Parashat Vayigash – December 15, 2018 – 7 Tevet 5779

Joseph reveals himself to his brothers and is reunited with his father. Although the Torah describes Jacob’s reaction to the news that his son, Joseph, still lives, and their emotional reunion in Egypt, the Torah is silent on the issue of how Jacob reacted to the unpleasant details of the brothers’ complicity in Joseph having ended up a slave in Egypt in the first place. Our commentators suggest that, in fact, Jacob never asked Joseph about what had happened to him, and Joseph never told him. Why not?

Perhaps some things are just better left unsaid. Some things we just don’t need to know. If Jacob were to ask, Joseph would have to tell him. If Joseph wanted a family life tainted by resentment and recrimination he could have spilled the beans, but he seems to have been more interested in going along and getting along, counting on lessons learned and better relations going forward.

The haftarah is taken from prophetic books written centuries after the events depicted in our Torah Reading. Typically the haftarah connects to the Torah reading by evoking some theme common to both texts. In the case of this week’s Torah reading, the haftarah refers to an enduring conflict between Ephraim, a tribe descended from Joseph, and the tribe of Joseph’s brother, Judah. Although the eventual reconciliation of these tribes is presented as a prophetic dream, the sad reality seems to be that conflict and disunity amongst them had persisted for many centuries, and the northern tribes were “lost” before unity could be restored.

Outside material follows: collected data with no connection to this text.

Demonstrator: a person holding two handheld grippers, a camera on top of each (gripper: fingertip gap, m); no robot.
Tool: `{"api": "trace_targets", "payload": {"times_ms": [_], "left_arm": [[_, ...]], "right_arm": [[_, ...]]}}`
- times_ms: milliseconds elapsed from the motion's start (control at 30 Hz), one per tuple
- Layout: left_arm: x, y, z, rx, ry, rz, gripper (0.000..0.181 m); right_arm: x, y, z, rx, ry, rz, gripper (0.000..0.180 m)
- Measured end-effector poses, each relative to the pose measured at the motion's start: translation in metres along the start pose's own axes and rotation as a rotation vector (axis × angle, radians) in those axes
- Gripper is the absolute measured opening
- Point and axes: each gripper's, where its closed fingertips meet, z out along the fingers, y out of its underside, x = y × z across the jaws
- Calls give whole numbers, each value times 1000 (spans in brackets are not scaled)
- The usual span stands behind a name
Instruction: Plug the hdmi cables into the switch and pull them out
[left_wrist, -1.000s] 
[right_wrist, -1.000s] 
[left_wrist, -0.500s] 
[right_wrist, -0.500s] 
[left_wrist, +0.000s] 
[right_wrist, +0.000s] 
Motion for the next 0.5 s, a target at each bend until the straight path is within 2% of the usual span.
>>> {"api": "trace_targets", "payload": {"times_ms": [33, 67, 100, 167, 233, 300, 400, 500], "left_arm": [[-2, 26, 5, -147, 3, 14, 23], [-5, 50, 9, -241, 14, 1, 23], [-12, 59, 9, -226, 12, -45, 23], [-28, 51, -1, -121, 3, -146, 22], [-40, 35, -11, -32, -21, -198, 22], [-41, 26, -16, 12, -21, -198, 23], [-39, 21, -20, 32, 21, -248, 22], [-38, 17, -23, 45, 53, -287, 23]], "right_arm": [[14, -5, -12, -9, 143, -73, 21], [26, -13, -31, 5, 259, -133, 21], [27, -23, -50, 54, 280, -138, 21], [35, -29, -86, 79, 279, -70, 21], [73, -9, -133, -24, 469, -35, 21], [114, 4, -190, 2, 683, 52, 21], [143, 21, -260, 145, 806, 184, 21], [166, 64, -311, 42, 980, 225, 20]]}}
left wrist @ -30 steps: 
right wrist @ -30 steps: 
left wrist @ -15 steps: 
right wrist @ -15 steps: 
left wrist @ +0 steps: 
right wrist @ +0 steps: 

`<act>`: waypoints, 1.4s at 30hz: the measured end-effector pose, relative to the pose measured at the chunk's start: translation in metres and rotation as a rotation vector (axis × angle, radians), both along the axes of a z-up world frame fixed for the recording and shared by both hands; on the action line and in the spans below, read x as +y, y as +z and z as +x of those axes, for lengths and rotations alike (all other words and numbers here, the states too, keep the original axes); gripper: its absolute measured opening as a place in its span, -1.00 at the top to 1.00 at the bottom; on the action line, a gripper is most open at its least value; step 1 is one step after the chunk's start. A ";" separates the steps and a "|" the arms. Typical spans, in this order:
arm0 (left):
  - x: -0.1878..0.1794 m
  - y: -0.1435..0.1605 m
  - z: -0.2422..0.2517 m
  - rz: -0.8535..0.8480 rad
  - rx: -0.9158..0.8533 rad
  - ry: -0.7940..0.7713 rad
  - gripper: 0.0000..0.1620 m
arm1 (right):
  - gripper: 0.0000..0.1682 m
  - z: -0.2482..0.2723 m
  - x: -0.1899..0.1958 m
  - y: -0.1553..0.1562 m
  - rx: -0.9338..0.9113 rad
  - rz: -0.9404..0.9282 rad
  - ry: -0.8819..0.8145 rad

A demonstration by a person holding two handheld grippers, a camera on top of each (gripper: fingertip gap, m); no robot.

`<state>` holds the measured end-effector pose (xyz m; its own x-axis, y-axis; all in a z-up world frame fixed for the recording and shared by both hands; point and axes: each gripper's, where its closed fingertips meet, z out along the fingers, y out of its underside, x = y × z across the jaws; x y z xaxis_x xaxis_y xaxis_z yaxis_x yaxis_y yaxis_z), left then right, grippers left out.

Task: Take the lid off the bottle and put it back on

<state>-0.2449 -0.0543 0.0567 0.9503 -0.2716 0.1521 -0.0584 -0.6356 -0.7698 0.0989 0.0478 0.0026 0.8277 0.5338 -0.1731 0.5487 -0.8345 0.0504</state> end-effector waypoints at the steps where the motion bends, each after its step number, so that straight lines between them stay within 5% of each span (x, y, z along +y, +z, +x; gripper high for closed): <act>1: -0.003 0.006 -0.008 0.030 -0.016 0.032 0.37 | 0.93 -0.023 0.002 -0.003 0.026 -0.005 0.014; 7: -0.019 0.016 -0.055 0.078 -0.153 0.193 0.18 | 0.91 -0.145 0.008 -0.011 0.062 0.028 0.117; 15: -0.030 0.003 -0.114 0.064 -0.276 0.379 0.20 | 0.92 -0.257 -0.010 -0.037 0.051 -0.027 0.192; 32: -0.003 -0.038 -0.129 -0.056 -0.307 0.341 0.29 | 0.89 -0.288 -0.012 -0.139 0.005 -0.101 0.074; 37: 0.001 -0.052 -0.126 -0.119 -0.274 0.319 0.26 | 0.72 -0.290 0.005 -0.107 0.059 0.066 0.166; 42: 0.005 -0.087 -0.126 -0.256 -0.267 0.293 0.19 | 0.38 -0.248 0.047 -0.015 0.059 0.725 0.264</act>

Relationships can be complicated and tough. Mistakes may be made and regrets deeply felt. There is great risk taking an honest and unvarnished look at who did what to whom. But there is also a risk inherent in avoiding full disclosure – perhaps hurts will fester and the repercussions will leave even deeper scars. Ancient Israel eventually split apart. I wonder if reconciliation may sometimes depend upon the courage to face every truth, no matter how unpleasant.